RECORDS SUPPLIED ->
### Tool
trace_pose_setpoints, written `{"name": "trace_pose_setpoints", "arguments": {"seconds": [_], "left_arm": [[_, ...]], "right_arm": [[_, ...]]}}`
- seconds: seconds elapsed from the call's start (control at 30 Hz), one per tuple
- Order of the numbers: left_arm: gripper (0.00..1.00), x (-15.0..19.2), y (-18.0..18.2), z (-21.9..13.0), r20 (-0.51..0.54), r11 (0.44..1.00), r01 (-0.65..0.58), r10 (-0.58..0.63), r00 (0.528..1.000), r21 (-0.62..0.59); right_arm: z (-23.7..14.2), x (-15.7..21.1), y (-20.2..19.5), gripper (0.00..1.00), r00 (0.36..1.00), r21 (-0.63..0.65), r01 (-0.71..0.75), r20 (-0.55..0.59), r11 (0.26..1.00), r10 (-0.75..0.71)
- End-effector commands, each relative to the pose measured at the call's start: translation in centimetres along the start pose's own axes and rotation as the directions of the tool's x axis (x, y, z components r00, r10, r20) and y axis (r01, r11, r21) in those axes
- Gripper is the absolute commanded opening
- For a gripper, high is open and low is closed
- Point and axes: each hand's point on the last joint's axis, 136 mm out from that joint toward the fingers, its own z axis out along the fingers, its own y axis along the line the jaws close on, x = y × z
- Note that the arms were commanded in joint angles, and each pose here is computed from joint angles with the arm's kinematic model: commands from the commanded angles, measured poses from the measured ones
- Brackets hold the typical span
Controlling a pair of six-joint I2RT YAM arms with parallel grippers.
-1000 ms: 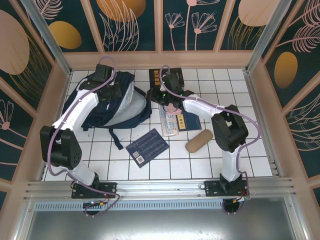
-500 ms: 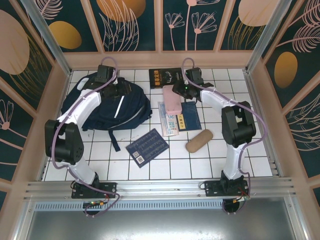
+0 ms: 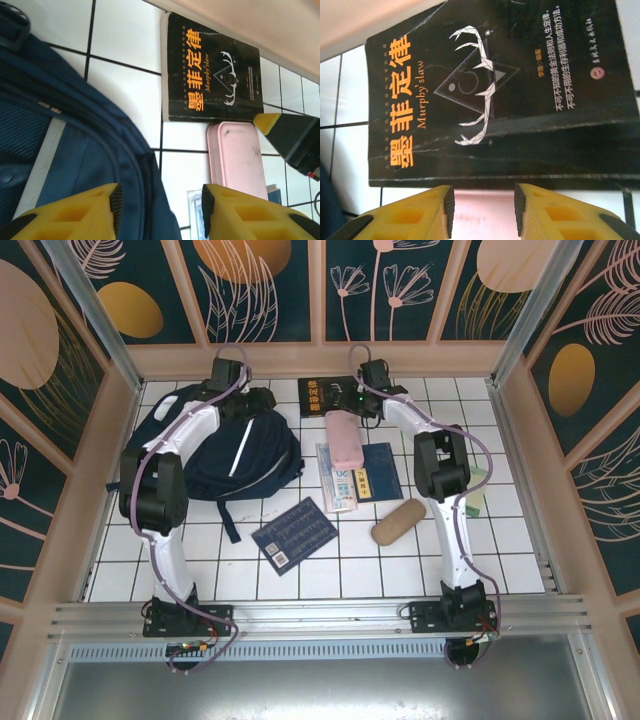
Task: Pack books, pencil case, and school supplies into a backpack
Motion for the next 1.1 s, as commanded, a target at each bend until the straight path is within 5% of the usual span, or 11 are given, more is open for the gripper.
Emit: {"name": "trace_pose_setpoints", "arguments": {"seconds": [0.0, 0.4, 0.63, 1.07], "left_arm": [[0.48, -1.2, -1.6, 1.7, 0.014, 0.999, 0.007, -0.007, 1.000, 0.050], [0.50, -3.3, -2.4, 8.3, 0.022, 0.994, 0.032, -0.035, 0.999, 0.103], [0.49, -3.0, -2.5, 10.4, 0.015, 0.990, 0.052, -0.054, 0.998, 0.129], [0.50, -1.2, -3.2, 6.8, 0.007, 0.984, 0.081, -0.083, 0.997, 0.160]], "right_arm": [[0.2, 1.3, 0.3, 0.39, 0.998, -0.004, 0.035, -0.060, 0.999, -0.035], [-3.4, 10.6, 2.8, 0.37, 0.980, -0.049, 0.029, -0.198, 0.998, -0.038], [-4.6, 5.8, 4.4, 0.36, 0.997, -0.058, 0.044, -0.062, 0.997, -0.047], [2.3, -3.9, 0.3, 0.32, 0.989, 0.027, -0.032, 0.144, 0.999, 0.027]]}}
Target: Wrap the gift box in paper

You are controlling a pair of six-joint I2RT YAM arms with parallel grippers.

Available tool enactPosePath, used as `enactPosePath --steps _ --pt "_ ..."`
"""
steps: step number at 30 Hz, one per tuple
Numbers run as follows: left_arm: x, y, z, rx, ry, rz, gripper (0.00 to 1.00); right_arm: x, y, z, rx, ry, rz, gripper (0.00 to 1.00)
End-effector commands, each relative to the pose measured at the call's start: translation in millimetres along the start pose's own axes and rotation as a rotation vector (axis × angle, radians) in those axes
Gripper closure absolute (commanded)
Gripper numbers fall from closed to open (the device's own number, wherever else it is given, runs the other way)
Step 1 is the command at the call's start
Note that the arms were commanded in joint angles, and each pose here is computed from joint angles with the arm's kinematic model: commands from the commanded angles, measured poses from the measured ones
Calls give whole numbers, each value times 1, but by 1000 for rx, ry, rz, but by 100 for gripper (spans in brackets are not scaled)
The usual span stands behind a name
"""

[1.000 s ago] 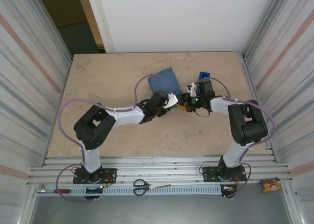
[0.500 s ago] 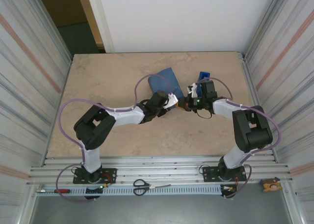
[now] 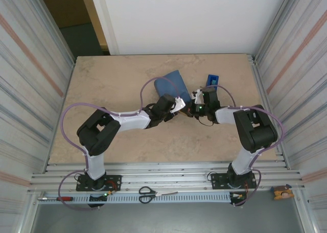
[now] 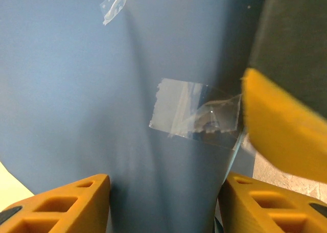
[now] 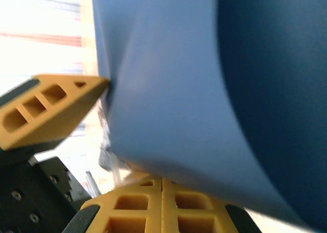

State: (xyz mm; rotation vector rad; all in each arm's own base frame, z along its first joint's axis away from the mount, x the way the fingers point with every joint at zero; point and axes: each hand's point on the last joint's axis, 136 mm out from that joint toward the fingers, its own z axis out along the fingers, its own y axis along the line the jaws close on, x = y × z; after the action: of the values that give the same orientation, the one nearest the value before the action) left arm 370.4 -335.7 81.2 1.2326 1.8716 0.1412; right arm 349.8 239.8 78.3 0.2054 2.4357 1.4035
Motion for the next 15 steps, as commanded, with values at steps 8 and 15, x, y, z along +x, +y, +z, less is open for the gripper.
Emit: enactPosePath --steps 8,15 --pt "37 -28 8 82 122 41 44 -2 -2 -12 13 -81 -30 100" --pt "38 -28 8 84 123 35 44 18 -15 -20 78 -40 -50 100"
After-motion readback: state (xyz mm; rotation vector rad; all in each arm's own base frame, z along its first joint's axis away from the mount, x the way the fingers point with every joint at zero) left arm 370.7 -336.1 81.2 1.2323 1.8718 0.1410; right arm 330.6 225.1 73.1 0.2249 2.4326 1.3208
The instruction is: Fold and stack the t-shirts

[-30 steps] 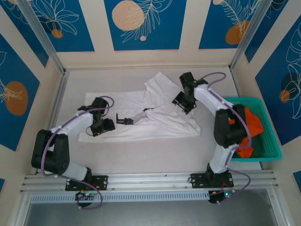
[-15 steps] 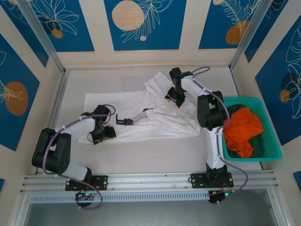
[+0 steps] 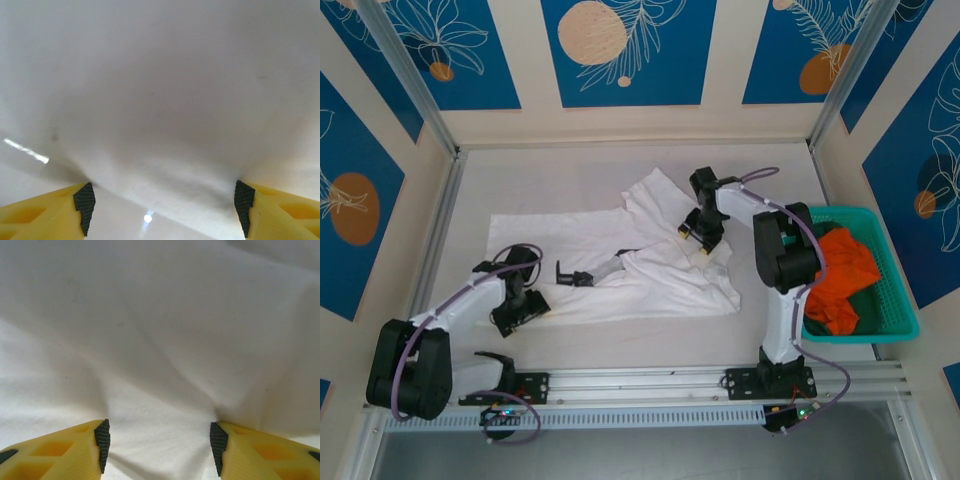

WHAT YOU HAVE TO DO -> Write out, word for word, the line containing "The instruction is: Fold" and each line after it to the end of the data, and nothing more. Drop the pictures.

RESULT OF THIS EXERCISE ->
The instruction is: Fold and stack the t-shirts

[-30 steps] 
[-15 steps] 
[+0 steps] 

What precedes this is the full answer.